What kind of sand is it? Is it sandblasting sand or 3m colorquartz? What is the grain size?


----------



## lemuj (Dec 7, 2006)

i too would like to know how it is compare to flourite black sand, thinking of mixing them both to save some money.


----------



## sugarglidder (Mar 26, 2010)

this it the courses sand they have. I have neer seen flourite sand but I would think it would be a good mix for sure.

thanks

john



lemuj said:


> i too would like to know how it is compare to flourite black sand, thinking of mixing them both to save some money.


----------



## lemuj (Dec 7, 2006)

didn't you start selling flourite substrates? checking your list i don't see them anymore.
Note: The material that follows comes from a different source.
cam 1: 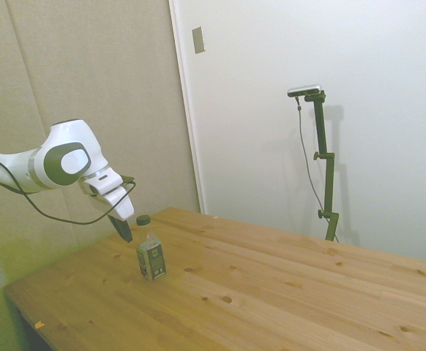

Anyway, do u know the brand of the black sand that you are selling, is it inert like pool filter sand? or like one of those Turface that is good for planted tank?


----------



## dl88dl (Mar 8, 2010)

Are they the black Tahitian moon sand


----------



## sugarglidder (Mar 26, 2010)

I have no clue what Tahitian moon sand looks like! It a good sand for cichlids, tropicals, planted tanks!! I do have flourite red and some natural left! And Eco complete also!

Thanks

John

UOTE=dl88dl;116643]Are they the black Tahitian moon sand[/QUOTE]


----------